Stephanie Simon has written a startling story about the corporations that are collecting information about your child. This is known as data mining, and it usually occurs without the subject’s knowledge or consent. One such corporation called inBloom went out of business because of parent concern about privacy. But there are many others doing the same work with less scrutiny.

She writes:

“The NSA has nothing on the ed tech startup known as Knewton.

“The data analytics firm has peered into the brains of more than 4 million students across the country. By monitoring every mouse click, every keystroke, every split-second hesitation as children work through digital textbooks, Knewton is able to find out not just what individual kids know, but how they think.
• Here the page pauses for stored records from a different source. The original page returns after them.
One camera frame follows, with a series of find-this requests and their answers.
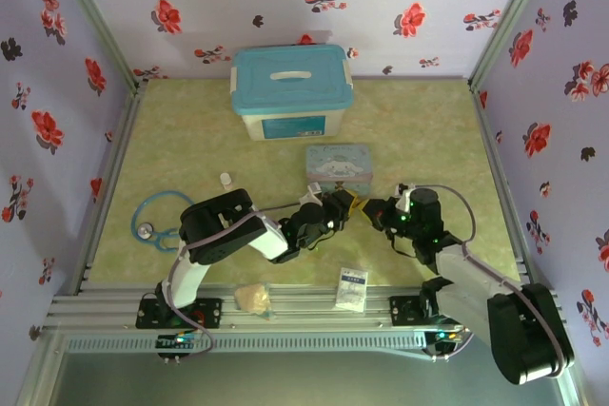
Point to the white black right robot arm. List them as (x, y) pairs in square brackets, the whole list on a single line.
[(523, 325)]

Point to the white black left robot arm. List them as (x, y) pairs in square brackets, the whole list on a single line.
[(214, 230)]

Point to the pastel cartoon tin box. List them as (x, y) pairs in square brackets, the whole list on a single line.
[(339, 166)]

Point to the white gauze packet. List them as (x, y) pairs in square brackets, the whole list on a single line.
[(352, 289)]

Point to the clear bag of beige cotton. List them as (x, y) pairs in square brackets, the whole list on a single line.
[(252, 299)]

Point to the small white bottle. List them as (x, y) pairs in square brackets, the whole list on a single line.
[(227, 181)]

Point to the white storage box blue lid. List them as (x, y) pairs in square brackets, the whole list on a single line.
[(290, 87)]

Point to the blue stethoscope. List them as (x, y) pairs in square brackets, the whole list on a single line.
[(145, 230)]

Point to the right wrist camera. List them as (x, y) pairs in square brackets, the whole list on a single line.
[(404, 199)]

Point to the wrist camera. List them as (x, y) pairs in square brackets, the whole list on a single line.
[(404, 199), (311, 194)]

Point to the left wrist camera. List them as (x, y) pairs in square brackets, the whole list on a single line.
[(311, 194)]

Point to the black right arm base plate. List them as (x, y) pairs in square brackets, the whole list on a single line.
[(404, 313)]

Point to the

It can tell who has trouble focusing on science before lunch — and who will struggle with fractions next Thursday.

And she adds:

“The amount of data being collected is staggering. Ed tech companies of all sizes, from basement startups to global conglomerates, have jumped into the game. The most adept are scooping up as many as 10 million unique data points on each child, each day. That’s orders of magnitude more data than Netflix or Facebook or even Google collect on their users.”

Read more: http://www.politico.com/story/2014/05/data-mining-your-children-106676.html#ixzz330lA3nOm

“Even as Congress moves to rein in the National Security Agency, private-sector data mining has galloped forward — perhaps nowhere faster than in education. Both Republicans and Democrats have embraced the practice. And the Obama administration has encouraged it, even relaxing federal privacy law to allow school districts to share student data more widely.”